• WHAT YOU WILL DO: When you output the records, match them exactly and omit any picture they include.

Data items:
=== Begin Enclosure ===
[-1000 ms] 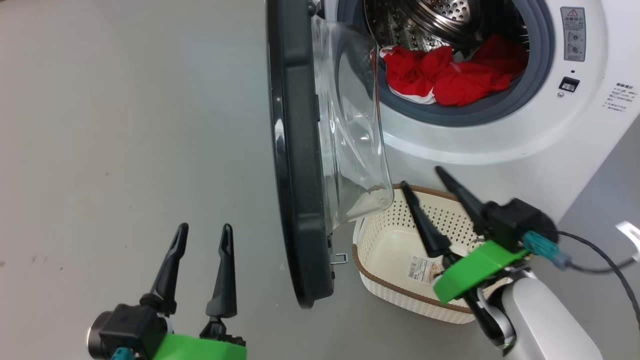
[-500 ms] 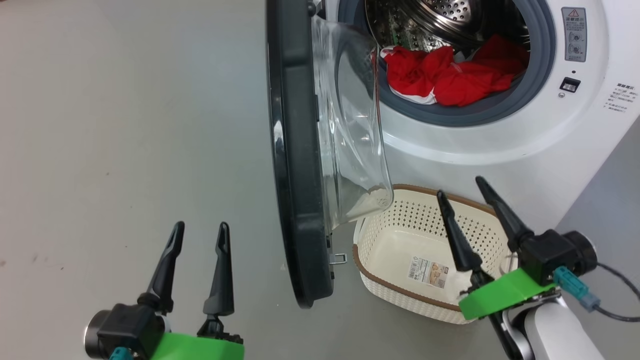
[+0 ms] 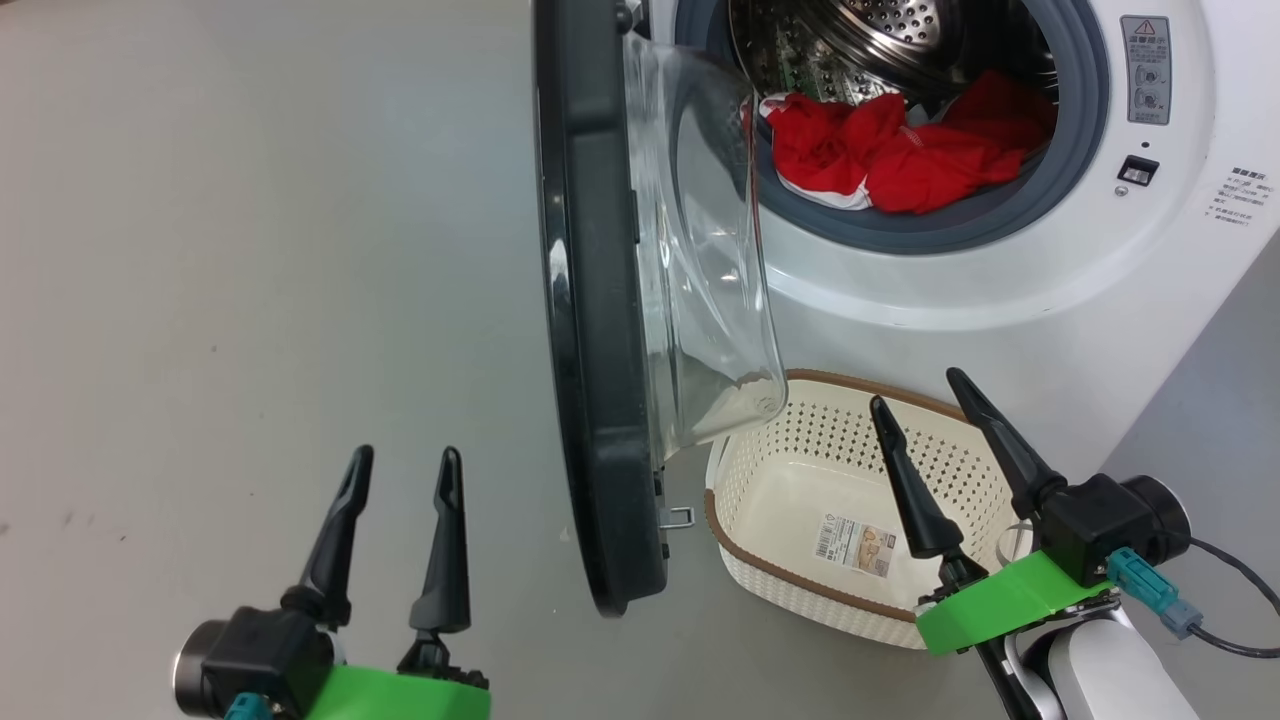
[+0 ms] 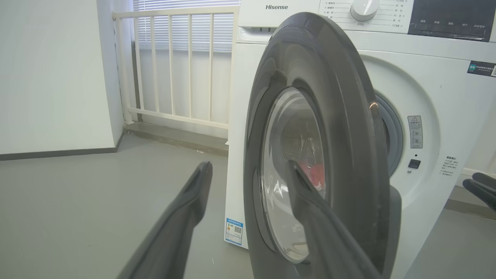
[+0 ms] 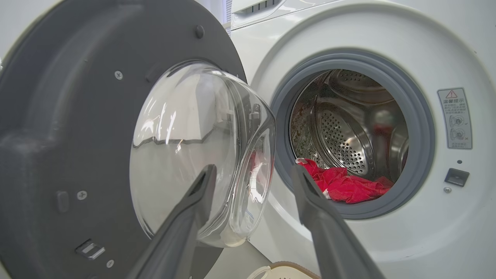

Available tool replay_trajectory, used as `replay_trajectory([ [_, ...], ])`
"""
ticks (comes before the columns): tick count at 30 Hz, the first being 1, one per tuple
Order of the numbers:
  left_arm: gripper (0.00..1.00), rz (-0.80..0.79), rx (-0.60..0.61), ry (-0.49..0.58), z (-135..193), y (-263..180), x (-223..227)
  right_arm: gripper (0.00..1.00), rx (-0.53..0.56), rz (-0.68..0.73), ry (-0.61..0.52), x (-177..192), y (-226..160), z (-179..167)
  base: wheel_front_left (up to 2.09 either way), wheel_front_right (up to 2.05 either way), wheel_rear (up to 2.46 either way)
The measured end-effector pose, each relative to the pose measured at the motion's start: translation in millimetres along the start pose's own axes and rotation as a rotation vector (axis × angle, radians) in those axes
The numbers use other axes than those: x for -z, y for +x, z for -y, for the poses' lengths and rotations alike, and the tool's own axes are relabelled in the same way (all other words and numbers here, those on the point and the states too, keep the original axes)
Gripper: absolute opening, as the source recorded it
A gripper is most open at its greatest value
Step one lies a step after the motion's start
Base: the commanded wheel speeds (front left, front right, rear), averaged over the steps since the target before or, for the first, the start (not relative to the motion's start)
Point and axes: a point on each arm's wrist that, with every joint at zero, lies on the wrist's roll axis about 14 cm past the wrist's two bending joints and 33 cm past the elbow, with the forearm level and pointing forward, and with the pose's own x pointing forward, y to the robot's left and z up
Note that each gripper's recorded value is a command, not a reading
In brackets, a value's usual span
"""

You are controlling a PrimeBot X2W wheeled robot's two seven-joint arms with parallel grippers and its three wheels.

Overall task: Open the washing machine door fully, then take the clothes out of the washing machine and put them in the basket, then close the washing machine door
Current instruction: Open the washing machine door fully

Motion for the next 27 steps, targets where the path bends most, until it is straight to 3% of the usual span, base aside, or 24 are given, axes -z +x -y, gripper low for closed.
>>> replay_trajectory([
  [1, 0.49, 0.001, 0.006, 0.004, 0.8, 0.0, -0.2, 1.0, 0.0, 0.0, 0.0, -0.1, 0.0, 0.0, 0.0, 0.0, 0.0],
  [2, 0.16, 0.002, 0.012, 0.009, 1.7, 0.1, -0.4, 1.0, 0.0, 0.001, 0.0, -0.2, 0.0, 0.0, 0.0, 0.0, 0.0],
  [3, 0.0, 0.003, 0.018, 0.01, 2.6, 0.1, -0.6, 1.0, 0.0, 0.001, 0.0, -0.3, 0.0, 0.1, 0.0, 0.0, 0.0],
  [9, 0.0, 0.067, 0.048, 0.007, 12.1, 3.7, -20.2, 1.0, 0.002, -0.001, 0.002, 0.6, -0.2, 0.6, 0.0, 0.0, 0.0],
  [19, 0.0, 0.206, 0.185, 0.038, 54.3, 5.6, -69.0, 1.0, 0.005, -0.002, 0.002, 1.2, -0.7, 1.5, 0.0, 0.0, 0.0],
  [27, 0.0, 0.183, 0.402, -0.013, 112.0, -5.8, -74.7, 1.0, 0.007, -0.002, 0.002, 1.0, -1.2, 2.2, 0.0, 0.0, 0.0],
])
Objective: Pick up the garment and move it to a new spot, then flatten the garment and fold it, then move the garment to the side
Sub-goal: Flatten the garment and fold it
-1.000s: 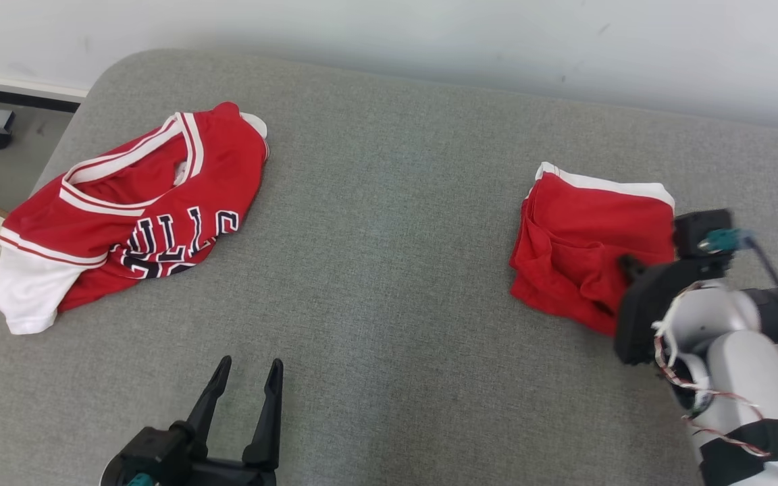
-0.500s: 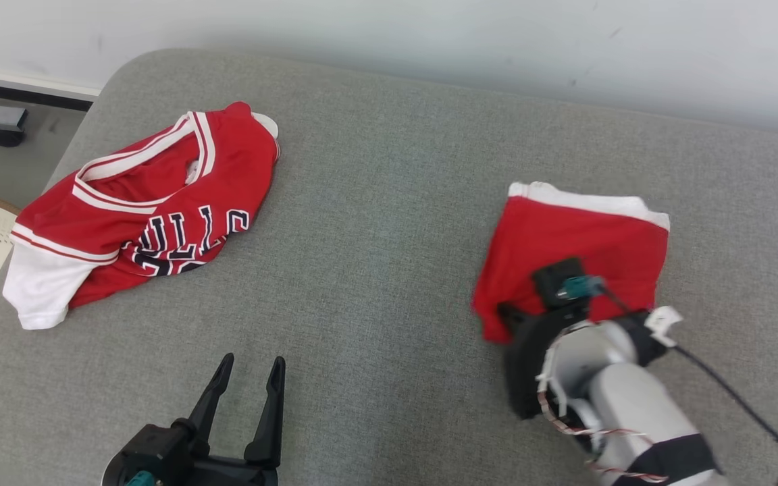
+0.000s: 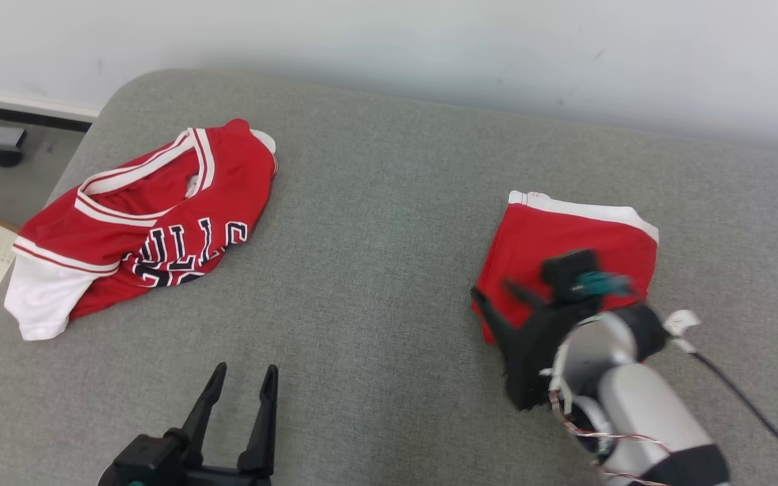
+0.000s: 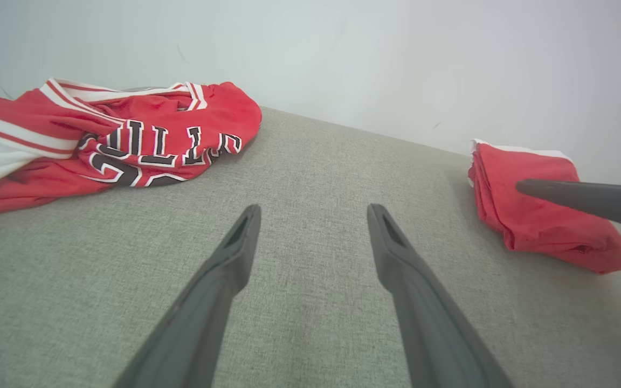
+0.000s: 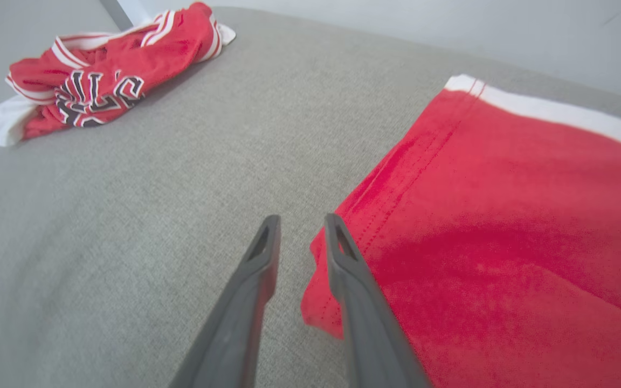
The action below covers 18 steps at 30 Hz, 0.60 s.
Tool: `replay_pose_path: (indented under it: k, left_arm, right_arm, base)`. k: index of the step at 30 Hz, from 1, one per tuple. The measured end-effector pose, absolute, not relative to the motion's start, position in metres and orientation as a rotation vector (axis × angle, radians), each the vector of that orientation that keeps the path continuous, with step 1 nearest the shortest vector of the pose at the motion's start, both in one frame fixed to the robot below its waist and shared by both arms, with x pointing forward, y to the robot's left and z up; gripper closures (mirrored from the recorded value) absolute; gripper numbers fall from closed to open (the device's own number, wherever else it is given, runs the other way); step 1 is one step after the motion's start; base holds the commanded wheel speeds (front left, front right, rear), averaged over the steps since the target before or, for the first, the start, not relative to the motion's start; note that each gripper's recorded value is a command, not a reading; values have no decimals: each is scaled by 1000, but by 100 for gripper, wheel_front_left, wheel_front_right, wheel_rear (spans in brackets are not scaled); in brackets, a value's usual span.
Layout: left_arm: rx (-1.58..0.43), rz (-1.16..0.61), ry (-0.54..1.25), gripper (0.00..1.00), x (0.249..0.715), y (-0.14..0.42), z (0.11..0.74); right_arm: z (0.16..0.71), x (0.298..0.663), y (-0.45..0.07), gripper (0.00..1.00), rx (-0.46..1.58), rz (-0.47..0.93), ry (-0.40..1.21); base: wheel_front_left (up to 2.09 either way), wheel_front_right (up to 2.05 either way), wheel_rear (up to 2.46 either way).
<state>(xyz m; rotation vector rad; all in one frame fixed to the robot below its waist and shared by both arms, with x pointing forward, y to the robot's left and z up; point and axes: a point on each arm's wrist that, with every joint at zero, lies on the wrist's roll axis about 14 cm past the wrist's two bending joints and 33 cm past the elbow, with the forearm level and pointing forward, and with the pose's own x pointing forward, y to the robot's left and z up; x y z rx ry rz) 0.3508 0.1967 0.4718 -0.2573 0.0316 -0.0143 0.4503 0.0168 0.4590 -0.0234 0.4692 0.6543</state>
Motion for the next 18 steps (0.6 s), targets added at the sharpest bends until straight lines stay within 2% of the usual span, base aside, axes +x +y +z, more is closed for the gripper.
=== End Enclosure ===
• RESPONSE TO THIS TASK:
[-1000 ms] 
[-500 ms] 
[+0 ms] 
[+0 ms] 
[+0 ms] 

Available tool replay_trajectory, used as `replay_trajectory([ [_, ...], ])`
"""
ticks (comes before the columns): tick count at 30 Hz, the first being 1, one per tuple
Order of the numbers:
  left_arm: gripper (0.00..1.00), rz (-0.80..0.79), rx (-0.60..0.61), ry (-0.49..0.58), z (-135..193), y (-263..180), x (-223..227)
  right_arm: gripper (0.00..1.00), rx (-0.53..0.56), rz (-0.68..0.73), ry (-0.61..0.52), x (-177..192), y (-226..160), z (-179..167)
  base: wheel_front_left (up to 2.09 either way), wheel_front_right (up to 2.05 either way), wheel_rear (up to 2.46 either way)
The measured end-effector pose, each relative to the pose measured at the motion's start: translation in millimetres along the start pose's own axes and rotation as a rotation vector (axis × angle, radians) in those axes
The numbers use other axes than those: x for -z, y for +x, z for -y, for the poses' lengths and rotations alike, and the tool's own axes are relabelled in the same way (all other words and numbers here, those on the point and the states too, keep the original axes)
Gripper: absolute opening, as the source recorded it
A gripper is most open at its greatest value
Step one lies a step after the motion's start
Base: the commanded wheel speeds (front left, front right, rear), averaged over the steps since the target before or, for the first, the start (not relative to the motion's start)
Point and axes: a point on each arm's wrist that, with every joint at zero, lies on the wrist's roll axis about 14 cm past the wrist's two bending joints and 33 cm past the elbow, with the forearm level and pointing forward, and with the pose's own x pointing forward, y to the robot's left and z up
Note that each gripper's recorded value is a command, not a reading
In brackets, a value's usual span
"""

You are controlling a PrimeBot X2W wheeled robot's two seven-joint arms with parallel grippers and its three wheels.

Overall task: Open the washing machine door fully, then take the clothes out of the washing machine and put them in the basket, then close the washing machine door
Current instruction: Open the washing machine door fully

Motion for the next 27 steps, targets where the path bends most, until it is straight to 3% of the usual span, base aside, or 24 are given, axes -z +x -y, gripper low for closed.
>>> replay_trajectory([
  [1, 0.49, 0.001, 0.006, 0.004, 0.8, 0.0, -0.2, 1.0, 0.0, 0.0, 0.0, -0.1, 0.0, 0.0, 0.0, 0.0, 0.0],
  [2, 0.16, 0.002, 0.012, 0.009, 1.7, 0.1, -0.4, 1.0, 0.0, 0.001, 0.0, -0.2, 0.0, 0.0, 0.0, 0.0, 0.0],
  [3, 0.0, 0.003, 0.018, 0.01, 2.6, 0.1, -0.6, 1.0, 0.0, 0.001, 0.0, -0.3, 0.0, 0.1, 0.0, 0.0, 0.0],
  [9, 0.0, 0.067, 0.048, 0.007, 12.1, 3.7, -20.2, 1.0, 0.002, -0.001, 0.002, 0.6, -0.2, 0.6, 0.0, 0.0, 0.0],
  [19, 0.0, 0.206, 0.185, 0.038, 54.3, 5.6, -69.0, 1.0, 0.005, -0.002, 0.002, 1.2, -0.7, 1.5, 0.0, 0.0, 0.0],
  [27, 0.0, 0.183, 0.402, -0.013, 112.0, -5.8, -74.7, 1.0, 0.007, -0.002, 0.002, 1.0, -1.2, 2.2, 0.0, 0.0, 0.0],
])
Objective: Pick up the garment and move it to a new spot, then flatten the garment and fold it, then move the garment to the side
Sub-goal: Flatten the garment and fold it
-1.000s: 
-0.500s: 
+0.000s: 
+0.000s: 
+0.000s: 
The action below covers 18 steps at 30 Hz, 0.60 s.
Tool: `replay_pose_path: (indented under it: k, left_arm, right_arm, base)`. k: index of the step at 30 Hz, from 1, one per tuple. The measured end-effector pose, absolute, not relative to the motion's start, position in metres and orientation as a rotation vector (axis × angle, radians), each the vector of that orientation that keeps the path continuous, with step 1 nearest the shortest vector of the pose at the motion's start, both in one frame fixed to the robot below its waist and shared by both arms, with x pointing forward, y to the robot's left and z up; gripper closures (mirrored from the recorded value) absolute; gripper numbers fall from closed to open (the device's own number, wherever else it is given, runs the other way); step 1 is one step after the motion's start; base holds the commanded wheel speeds (front left, front right, rear), averaged over the steps since the target before or, for the first, the start, not relative to the motion's start; note that each gripper's recorded value is a command, not a reading; values have no decimals: each is scaled by 1000, but by 100 for gripper, wheel_front_left, wheel_front_right, wheel_rear (spans in brackets are not scaled); in brackets, a value's usual span.
Layout: left_arm: rx (-1.58..0.43), rz (-1.16..0.61), ry (-0.54..1.25), gripper (0.00..1.00), x (0.249..0.715), y (-0.14..0.42), z (0.11..0.74); right_arm: z (0.16..0.71), x (0.298..0.663), y (-0.45..0.07), gripper (0.00..1.00), rx (-0.46..1.58), rz (-0.47..0.93), ry (-0.40..1.21); base: wheel_front_left (up to 2.09 either way), wheel_front_right (up to 2.05 either way), wheel_rear (up to 2.46 either way).
<state>(xyz m; rotation vector rad; all in one frame fixed to the robot below its waist and shared by both arms, with x pointing forward, y to the robot's left and z up; point and axes: a point on each arm's wrist that, with every joint at zero, lies on the wrist's roll axis about 14 cm past the wrist's two bending joints and 33 cm past the elbow, with the forearm level and pointing forward, and with the pose's own x pointing forward, y to the robot's left and z up; x y z rx ry rz) 0.3508 0.1967 0.4718 -0.2573 0.0316 -0.0143 0.4503 0.0168 0.4590 -0.0234 0.4692 0.6543</state>
Motion for the next 18 steps (0.6 s), targets added at the sharpest bends until straight lines stay within 2% of the usual span, base aside, axes +x +y +z, more is closed for the gripper.

This exercise is now finished.